→ **PROBLEM DETAILS**: Where a line of the records contains the word "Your", show that line.

── EXERCISE MATERIAL ──

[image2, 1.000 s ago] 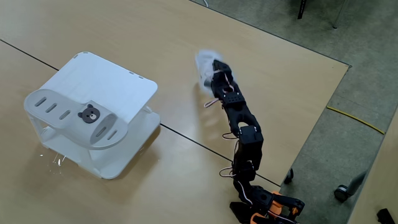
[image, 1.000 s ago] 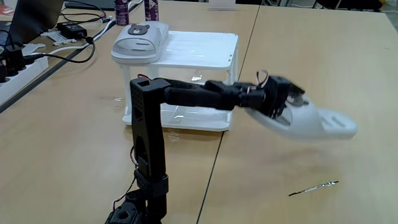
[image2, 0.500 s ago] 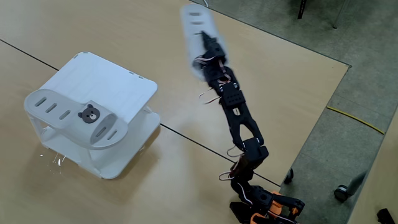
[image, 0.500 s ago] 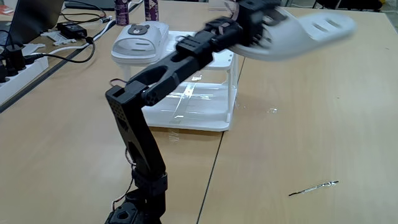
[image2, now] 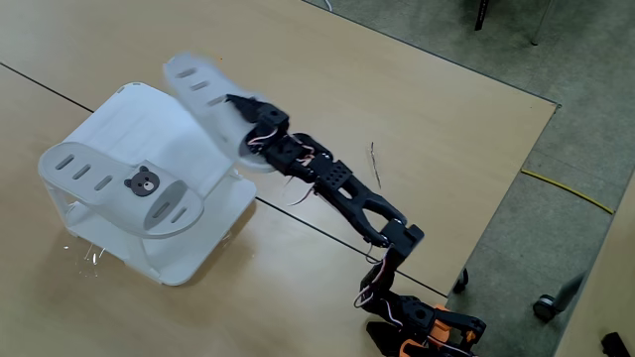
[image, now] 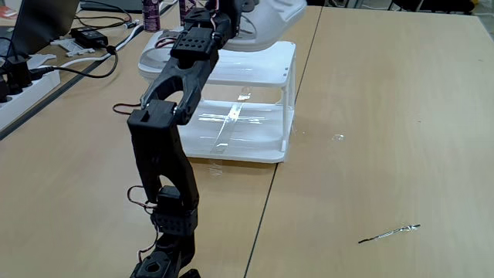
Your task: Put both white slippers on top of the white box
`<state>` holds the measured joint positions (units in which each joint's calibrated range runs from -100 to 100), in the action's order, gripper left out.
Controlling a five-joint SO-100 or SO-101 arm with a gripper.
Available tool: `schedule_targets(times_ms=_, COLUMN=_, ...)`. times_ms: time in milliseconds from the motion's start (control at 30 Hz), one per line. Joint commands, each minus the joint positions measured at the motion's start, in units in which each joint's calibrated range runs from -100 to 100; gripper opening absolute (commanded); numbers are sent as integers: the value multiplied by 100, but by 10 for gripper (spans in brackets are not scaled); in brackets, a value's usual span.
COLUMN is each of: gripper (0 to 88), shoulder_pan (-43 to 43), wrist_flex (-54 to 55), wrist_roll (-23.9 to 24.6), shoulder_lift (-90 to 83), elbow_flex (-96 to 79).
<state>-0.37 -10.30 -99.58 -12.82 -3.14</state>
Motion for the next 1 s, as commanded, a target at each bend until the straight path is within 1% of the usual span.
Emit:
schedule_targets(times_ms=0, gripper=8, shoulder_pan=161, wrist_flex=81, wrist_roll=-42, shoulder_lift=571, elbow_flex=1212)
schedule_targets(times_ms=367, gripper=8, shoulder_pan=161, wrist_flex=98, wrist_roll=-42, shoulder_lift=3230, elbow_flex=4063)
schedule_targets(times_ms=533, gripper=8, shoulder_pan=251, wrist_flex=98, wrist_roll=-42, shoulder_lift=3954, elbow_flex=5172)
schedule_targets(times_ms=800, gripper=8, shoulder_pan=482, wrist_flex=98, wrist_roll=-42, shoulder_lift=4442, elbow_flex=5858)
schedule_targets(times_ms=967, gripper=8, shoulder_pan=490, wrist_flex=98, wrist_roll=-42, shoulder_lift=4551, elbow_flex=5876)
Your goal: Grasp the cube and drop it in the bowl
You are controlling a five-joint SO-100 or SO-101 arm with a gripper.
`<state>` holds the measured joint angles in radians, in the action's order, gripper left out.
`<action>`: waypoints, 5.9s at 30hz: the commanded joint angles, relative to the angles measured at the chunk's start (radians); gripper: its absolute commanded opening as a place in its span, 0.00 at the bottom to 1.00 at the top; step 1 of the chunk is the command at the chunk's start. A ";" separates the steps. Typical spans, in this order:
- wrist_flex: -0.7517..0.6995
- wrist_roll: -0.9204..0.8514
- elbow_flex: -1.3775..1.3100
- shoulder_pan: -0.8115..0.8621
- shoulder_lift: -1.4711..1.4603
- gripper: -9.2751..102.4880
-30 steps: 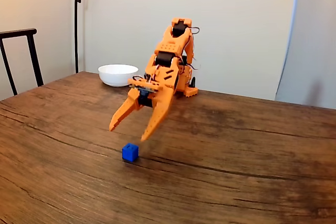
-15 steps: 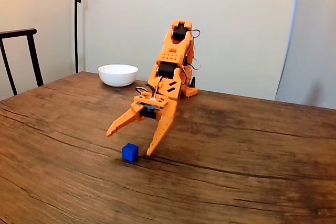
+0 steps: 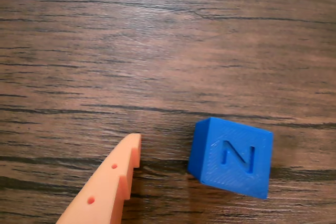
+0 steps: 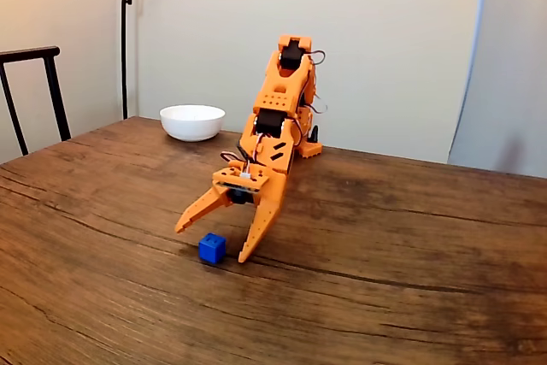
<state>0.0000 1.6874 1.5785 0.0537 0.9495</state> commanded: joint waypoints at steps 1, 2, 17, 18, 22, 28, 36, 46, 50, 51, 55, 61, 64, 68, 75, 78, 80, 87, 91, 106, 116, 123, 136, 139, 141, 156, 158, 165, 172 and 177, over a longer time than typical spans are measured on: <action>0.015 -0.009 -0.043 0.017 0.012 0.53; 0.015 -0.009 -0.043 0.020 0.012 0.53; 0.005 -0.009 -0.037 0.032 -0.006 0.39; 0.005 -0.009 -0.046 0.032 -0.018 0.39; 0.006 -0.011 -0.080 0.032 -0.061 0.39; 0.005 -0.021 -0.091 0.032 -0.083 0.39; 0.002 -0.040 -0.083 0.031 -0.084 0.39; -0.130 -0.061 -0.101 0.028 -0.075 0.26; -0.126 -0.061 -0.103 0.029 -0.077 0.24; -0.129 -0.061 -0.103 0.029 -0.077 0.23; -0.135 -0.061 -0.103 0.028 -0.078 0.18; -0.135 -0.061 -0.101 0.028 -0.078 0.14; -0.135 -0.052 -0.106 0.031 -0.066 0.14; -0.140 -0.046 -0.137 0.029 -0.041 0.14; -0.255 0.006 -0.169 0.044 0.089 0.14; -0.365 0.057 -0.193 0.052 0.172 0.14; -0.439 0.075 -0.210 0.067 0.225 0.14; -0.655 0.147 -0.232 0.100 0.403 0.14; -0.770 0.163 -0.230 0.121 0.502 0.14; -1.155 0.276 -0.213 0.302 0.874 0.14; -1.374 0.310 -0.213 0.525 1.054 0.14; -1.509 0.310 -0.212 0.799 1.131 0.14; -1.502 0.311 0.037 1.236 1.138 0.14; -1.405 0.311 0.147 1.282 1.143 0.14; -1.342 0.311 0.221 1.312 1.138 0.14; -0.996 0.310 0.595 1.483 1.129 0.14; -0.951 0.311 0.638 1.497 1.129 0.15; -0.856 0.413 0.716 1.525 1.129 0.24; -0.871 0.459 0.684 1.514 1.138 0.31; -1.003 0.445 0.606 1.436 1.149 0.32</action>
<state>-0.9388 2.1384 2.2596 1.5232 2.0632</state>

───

→ **WRITTEN ANSWER**:
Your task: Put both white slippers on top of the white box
Your goal: Grasp the cube and drop it in the bowl

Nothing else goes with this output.